🤖 AI Summary
This work establishes non-asymptotic convergence guarantees for Stochastic Gradient Langevin Dynamics (SGLD) under lazy training. Addressing the challenges of kernel degeneracy and intractable convergence rates in deep neural network training, we propose a continuous-time modeling framework based on Itô-type stochastic differential equations (SDEs). Under a Hessian regularity condition on the loss function, we prove: (i) SGLD maintains a non-degenerate Neural Tangent Kernel (NTK) with high probability throughout training; (ii) it achieves exponential convergence—in expectation—to the empirical risk minimizer; and (iii) we derive explicit finite-time and finite-width upper bounds on the optimization gap.

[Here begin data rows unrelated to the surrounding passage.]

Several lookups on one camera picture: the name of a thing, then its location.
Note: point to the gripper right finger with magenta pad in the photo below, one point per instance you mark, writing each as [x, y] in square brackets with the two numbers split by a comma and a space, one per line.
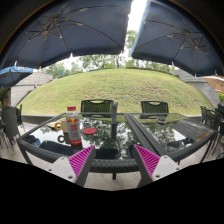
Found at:
[153, 167]

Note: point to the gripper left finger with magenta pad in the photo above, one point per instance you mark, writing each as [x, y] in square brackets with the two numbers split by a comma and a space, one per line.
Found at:
[74, 168]

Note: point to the right glass-top wicker table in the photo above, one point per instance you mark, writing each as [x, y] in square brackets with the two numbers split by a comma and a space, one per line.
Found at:
[179, 138]

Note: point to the glass-top wicker table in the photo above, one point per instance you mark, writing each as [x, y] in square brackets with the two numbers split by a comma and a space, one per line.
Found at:
[114, 144]
[179, 138]

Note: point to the red round coaster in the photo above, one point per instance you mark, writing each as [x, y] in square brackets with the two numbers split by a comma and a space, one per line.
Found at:
[89, 131]

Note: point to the small ashtray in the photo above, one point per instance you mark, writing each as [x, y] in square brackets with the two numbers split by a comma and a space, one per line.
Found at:
[161, 120]

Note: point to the yellow tape roll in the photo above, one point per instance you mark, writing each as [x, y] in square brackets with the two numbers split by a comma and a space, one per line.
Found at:
[58, 126]

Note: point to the left glass-top wicker table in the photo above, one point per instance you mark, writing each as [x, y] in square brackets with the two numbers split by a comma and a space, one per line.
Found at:
[114, 144]

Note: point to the white bottle with red cap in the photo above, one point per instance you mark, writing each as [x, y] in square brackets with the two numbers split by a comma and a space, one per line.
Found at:
[73, 125]

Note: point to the right dark wicker chair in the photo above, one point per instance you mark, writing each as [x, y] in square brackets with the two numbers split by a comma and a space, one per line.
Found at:
[155, 107]

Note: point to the dark wicker chair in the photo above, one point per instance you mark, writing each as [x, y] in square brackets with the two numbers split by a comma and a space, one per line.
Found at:
[155, 107]
[99, 107]

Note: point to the left dark wicker chair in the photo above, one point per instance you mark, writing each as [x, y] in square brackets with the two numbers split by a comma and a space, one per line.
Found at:
[99, 107]

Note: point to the tall grey can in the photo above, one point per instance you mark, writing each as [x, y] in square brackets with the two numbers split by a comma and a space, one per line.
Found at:
[114, 107]

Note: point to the dark chair at right edge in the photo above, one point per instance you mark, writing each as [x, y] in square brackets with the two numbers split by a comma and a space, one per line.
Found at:
[212, 119]

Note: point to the small blue umbrella far left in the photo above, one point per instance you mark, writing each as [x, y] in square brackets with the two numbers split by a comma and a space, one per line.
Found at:
[10, 76]

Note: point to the large right navy umbrella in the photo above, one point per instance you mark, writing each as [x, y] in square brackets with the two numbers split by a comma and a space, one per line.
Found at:
[169, 36]

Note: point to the large navy umbrella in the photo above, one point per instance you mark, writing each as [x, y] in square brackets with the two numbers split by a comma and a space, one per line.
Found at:
[169, 36]
[67, 28]

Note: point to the large left navy umbrella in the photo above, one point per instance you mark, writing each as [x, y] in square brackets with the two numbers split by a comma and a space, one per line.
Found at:
[67, 28]

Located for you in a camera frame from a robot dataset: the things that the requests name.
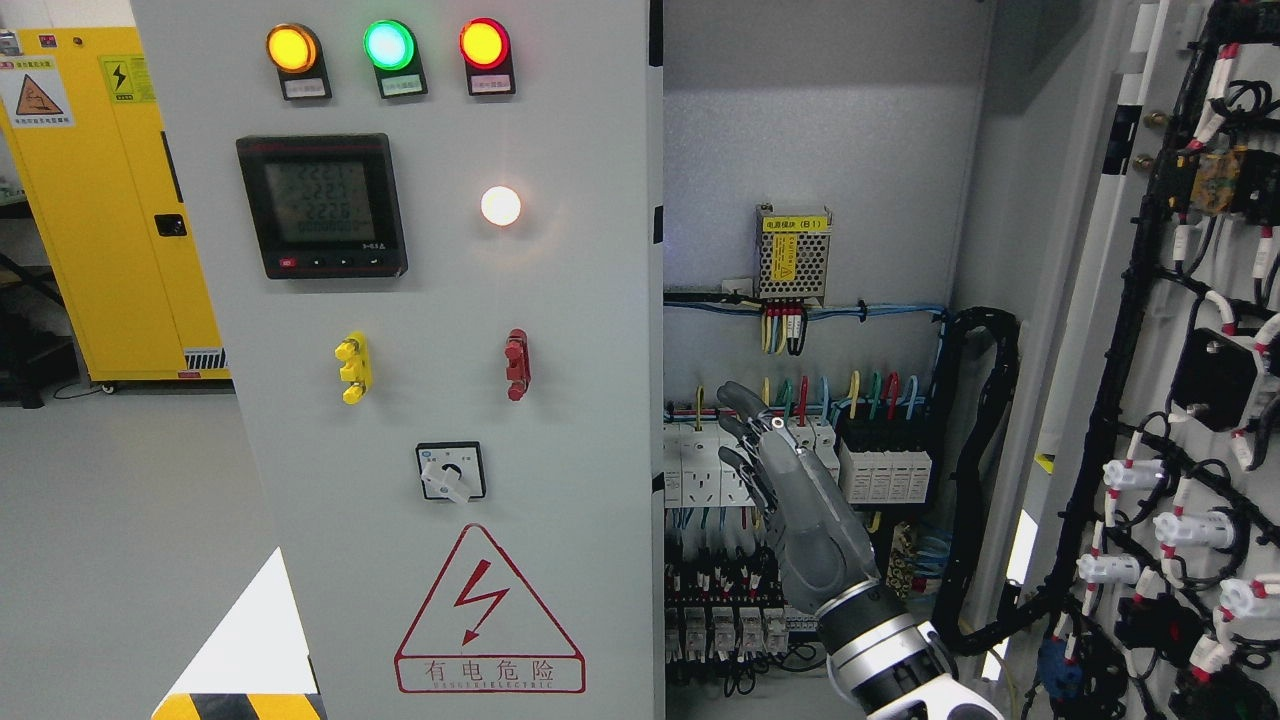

These theoretical findings are validated via numerical experiments on regression tasks. To our knowledge, this is the first rigorous analysis of SGLD in deep learning that simultaneously ensures NTK non-degeneracy and provides quantitative, non-asymptotic convergence guarantees.
📝 Abstract
Continuous-time models provide important insights into the training dynamics of optimization algorithms in deep learning. In this work, we establish a non-asymptotic convergence analysis of stochastic gradient Langevin dynamics (SGLD), which is an Itô stochastic differential equation (SDE) approximation of stochastic gradient descent in continuous time, in the lazy training regime. We show that, under regularity conditions on the Hessian of the loss function, SGLD with multiplicative and state-dependent noise (i) yields a non-degenerate kernel throughout the training process with high probability, and (ii) achieves exponential convergence to the empirical risk minimizer in expectation, and we establish finite-time and finite-width bounds on the optimality gap. We corroborate our theoretical findings with numerical examples in the regression setting.